Personal information
- Full name: Craig J. Scarpelli
- Date of birth: September 17, 1961 (age 64)
- Place of birth: Long Branch, New Jersey, U.S.
- Position: Goalkeeper

Youth career
- 1980: Tampa Spartans

Senior career*
- Years: Team / Apps / (Gls)
- 1982: Georgia Generals
- 1982–1983: St. Louis Steamers (indoor) / 0 / (0)
- 1983: Fort Lauderdale Strikers / 0 / (0)
- 1983: Fort Lauderdale Strikers (indoor) / 6 / (0)
- 1984: Minnesota Strikers / 6 / (0)
- 1984–1985: Minnesota Strikers (indoor) / 5 / (0)

International career
- 1980–1981: United States U20

= Craig Scarpelli =

American soccer player

Craig Scarpelli (born September 17, 1961) is an American retired soccer goalkeeper who played professionally in the North American Soccer League, United Soccer League and American Soccer League.

==Playing career==
Raised in Brick Township, New Jersey, Scarpelli played prep soccer at Brick Township High School, graduating in 1979.

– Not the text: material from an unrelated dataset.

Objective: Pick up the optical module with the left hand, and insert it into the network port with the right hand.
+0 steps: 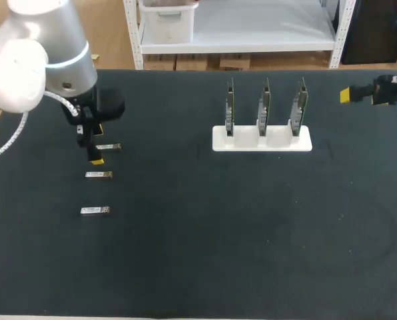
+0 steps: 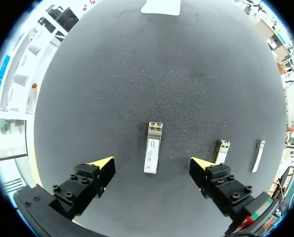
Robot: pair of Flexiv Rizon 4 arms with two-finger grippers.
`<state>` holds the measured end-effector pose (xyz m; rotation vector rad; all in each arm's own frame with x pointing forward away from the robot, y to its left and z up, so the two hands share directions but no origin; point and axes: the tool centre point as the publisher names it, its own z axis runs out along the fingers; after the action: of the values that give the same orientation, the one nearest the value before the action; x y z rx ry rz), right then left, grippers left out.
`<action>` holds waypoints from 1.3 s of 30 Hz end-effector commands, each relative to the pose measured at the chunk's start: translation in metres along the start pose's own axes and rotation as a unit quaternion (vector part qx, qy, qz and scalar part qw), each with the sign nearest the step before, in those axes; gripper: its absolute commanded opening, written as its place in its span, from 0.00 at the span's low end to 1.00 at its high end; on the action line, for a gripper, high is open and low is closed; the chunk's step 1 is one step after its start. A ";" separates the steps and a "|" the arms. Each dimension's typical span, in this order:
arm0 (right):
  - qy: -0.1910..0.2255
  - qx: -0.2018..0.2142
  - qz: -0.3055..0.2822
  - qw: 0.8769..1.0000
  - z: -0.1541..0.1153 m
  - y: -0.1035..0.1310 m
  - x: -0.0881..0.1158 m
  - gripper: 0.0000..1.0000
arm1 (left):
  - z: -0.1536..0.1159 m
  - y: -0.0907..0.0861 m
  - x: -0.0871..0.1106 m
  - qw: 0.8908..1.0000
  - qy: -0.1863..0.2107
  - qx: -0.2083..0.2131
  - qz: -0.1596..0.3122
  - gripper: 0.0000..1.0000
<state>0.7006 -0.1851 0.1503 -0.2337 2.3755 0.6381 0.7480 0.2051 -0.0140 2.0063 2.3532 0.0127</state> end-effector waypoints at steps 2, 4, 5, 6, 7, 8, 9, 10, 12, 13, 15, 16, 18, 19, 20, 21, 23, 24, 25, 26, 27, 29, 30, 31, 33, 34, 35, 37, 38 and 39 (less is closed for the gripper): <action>-0.001 0.002 0.000 1.000 0.000 0.001 0.000 1.00 | 0.004 0.003 -0.002 1.000 0.003 0.007 -0.002 1.00; -0.001 0.002 0.000 1.000 0.000 0.001 0.000 1.00 | 0.004 0.003 -0.003 1.000 0.004 0.006 -0.001 1.00; -0.001 0.002 0.000 1.000 0.000 0.001 0.000 1.00 | 0.005 0.003 -0.003 1.000 0.004 0.006 -0.001 1.00; -0.001 0.002 0.000 1.000 0.000 0.001 0.000 1.00 | 0.005 0.003 -0.004 1.000 0.004 0.007 -0.001 1.00; -0.001 0.002 0.000 1.000 0.000 0.001 0.000 1.00 | 0.005 0.003 -0.004 1.000 0.003 0.007 -0.001 1.00; -0.001 0.002 0.000 1.000 0.000 0.001 0.000 1.00 | 0.005 0.003 -0.005 1.000 0.003 0.007 -0.001 1.00; -0.001 0.002 0.000 1.000 0.000 0.001 0.000 1.00 | 0.005 0.003 -0.005 1.000 0.003 0.007 -0.001 1.00; -0.001 0.002 0.000 1.000 0.000 0.001 0.000 1.00 | 0.005 0.003 -0.006 1.000 0.003 0.007 0.000 1.00; -0.001 0.002 0.000 1.000 0.000 0.001 0.000 1.00 | 0.005 0.004 -0.006 1.000 0.003 0.008 0.000 1.00; -0.001 0.002 0.000 1.000 0.000 0.001 0.000 1.00 | 0.006 0.004 -0.006 1.000 0.003 0.010 0.000 1.00; -0.001 0.002 0.000 1.000 0.000 0.001 0.000 1.00 | 0.006 0.004 -0.006 1.000 0.003 0.014 -0.001 1.00; -0.001 0.002 0.000 1.000 0.000 0.001 0.000 1.00 | 0.006 0.004 -0.006 1.000 0.003 0.015 -0.001 0.47; -0.001 0.002 0.000 1.000 0.000 0.001 0.000 1.00 | 0.007 0.005 -0.005 1.000 0.002 0.019 0.002 0.00; -0.001 0.002 0.000 1.000 0.000 0.001 0.000 1.00 | 0.007 0.004 -0.004 1.000 0.003 0.019 0.002 0.00; -0.001 0.002 0.000 1.000 0.000 0.001 0.000 1.00 | 0.007 0.004 -0.003 1.000 0.004 0.018 0.002 0.00; -0.001 0.002 0.000 1.000 0.000 0.001 0.000 1.00 | 0.007 0.004 -0.003 1.000 0.004 0.018 0.002 0.00; -0.001 0.002 0.000 1.000 0.000 0.001 0.000 1.00 | 0.007 0.004 -0.003 1.000 0.004 0.018 0.000 0.00; -0.001 0.002 0.000 1.000 0.000 0.001 0.000 1.00 | 0.007 0.004 -0.003 1.000 0.004 0.018 0.000 0.00; -0.001 0.002 0.000 1.000 0.000 0.001 0.000 1.00 | 0.007 0.004 -0.003 1.000 0.004 0.018 0.000 0.00; -0.001 0.002 0.000 1.000 0.000 0.001 0.000 1.00 | 0.007 0.004 -0.003 1.000 0.004 0.018 -0.001 0.00; -0.001 0.002 0.000 1.000 0.000 0.001 0.000 1.00 | 0.007 0.004 -0.003 1.000 0.004 0.018 -0.002 0.00; -0.001 0.002 0.000 1.000 0.000 0.001 0.000 1.00 | 0.007 0.003 -0.003 1.000 0.003 0.019 -0.004 0.00; -0.001 0.002 0.000 1.000 0.000 0.001 0.000 1.00 | 0.007 0.003 -0.003 1.000 0.002 0.020 -0.005 0.00; -0.001 0.002 0.000 1.000 0.000 0.001 0.000 1.00 | 0.007 0.003 -0.003 1.000 0.002 0.020 -0.005 0.00; -0.001 0.002 0.000 1.000 0.000 0.001 0.000 1.00 | 0.006 0.002 -0.003 1.000 -0.004 0.026 -0.011 0.00; -0.001 0.002 0.000 1.000 0.000 0.001 0.000 1.00 | 0.006 0.002 -0.003 0.999 -0.006 0.029 -0.014 0.00; -0.001 0.002 0.000 1.000 0.000 0.001 0.000 1.00 | 0.005 0.001 -0.003 0.999 -0.006 0.029 -0.015 0.00; -0.001 0.002 0.000 1.000 0.000 0.001 0.000 1.00 | 0.005 0.001 -0.002 0.999 -0.008 0.031 -0.018 0.00; -0.001 0.002 0.000 1.000 0.000 0.001 0.000 1.00 | 0.004 0.001 -0.002 0.999 -0.011 0.033 -0.024 0.00; -0.001 0.002 0.000 1.000 0.000 0.001 0.000 1.00 | 0.002 0.003 -0.001 0.999 -0.016 0.035 -0.031 0.00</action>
<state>0.7006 -0.1851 0.1504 -0.2337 2.3755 0.6381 0.7470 0.2009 -0.0183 1.9586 2.4192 -0.0808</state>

Scarpelli attended the University of Tampa where he played on the men's soccer team. In 1980, Scarpelli joined the United States men's national under-20 soccer team as it qualified for the 1981 FIFA World Youth Championship. He would play all three of the U.S. games in that tournament. In December 1981, the Chicago Sting selected Scarpelli in the third round of the North American Soccer League draft, but there is no indication that he signed with the Sting. In 1982, he did play for the Georgia Generals in the American Soccer League. He was also drafted by the St. Louis Steamers of the Major Indoor Soccer League, but never entered a first team game. In February 1983, the Fort Lauderdale Strikers purchased Scarpelli's contract from the Steamers. He played several games for the Strikers during the 1983 Grand Prix of Indoor Soccer. He played three pre-season games, then sat as the third string backup keeper during the regular season. Following the 1983 season, the Strikers moved to Minnesota and Scarpelli gained time in six games during the 1984 season. The league collapsed at the end of the season and the Strikers moved to the MISL for the 1984-1985 indoor season. Scarpelli played five games during the indoor season then was released in July 1985.

==Personal life==
Scarpelli is currently a chiropractor living in Brick Township. His daughter, Leah Scarpelli, has played professional soccer internationally.